> [Given information]:
○ ○ ○ ○ ○

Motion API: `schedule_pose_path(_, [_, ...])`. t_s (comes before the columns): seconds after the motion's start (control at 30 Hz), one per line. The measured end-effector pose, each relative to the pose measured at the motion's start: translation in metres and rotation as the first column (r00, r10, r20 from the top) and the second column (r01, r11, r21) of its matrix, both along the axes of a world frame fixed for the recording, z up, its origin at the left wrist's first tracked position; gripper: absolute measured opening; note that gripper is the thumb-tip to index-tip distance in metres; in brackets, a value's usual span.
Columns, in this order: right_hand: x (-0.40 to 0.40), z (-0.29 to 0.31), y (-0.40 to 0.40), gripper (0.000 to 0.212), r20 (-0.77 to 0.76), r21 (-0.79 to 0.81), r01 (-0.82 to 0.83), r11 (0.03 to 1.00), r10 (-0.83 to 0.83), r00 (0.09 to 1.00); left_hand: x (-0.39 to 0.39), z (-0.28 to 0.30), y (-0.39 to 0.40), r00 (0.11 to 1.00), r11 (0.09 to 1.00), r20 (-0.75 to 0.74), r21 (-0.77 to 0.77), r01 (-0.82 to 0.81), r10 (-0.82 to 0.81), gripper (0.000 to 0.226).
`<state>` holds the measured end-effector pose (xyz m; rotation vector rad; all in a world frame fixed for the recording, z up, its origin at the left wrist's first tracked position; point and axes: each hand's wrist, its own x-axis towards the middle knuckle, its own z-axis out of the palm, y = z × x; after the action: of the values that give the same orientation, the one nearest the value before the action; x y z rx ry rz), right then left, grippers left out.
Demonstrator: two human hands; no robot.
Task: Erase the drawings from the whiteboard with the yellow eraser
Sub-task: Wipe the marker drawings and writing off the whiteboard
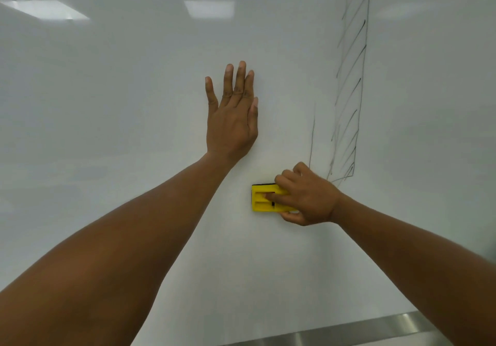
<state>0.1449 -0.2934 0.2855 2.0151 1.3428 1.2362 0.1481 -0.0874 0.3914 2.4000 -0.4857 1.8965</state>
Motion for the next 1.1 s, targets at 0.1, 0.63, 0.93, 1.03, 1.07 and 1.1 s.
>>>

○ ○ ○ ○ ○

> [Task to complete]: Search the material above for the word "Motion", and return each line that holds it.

> [Response area]:
Motion API: `schedule_pose_path(_, [_, ...])`. t_s (comes before the columns): seconds after the motion's start (control at 30 Hz), one per line. The measured end-effector pose, each relative to the pose measured at the motion's start: translation in metres and rotation as the first column (r00, r10, r20 from the top) and the second column (r01, r11, r21) of its matrix, both along the axes of a world frame fixed for the recording, z up, its origin at the left wrist's first tracked position; gripper: absolute measured opening; note that gripper is the thumb-tip to index-tip distance in metres; in brackets, a value's usual span.
Motion for the next 1.1 s, targets at 0.1, 0.63, 0.93, 1.03, 1.07 and 1.1 s.

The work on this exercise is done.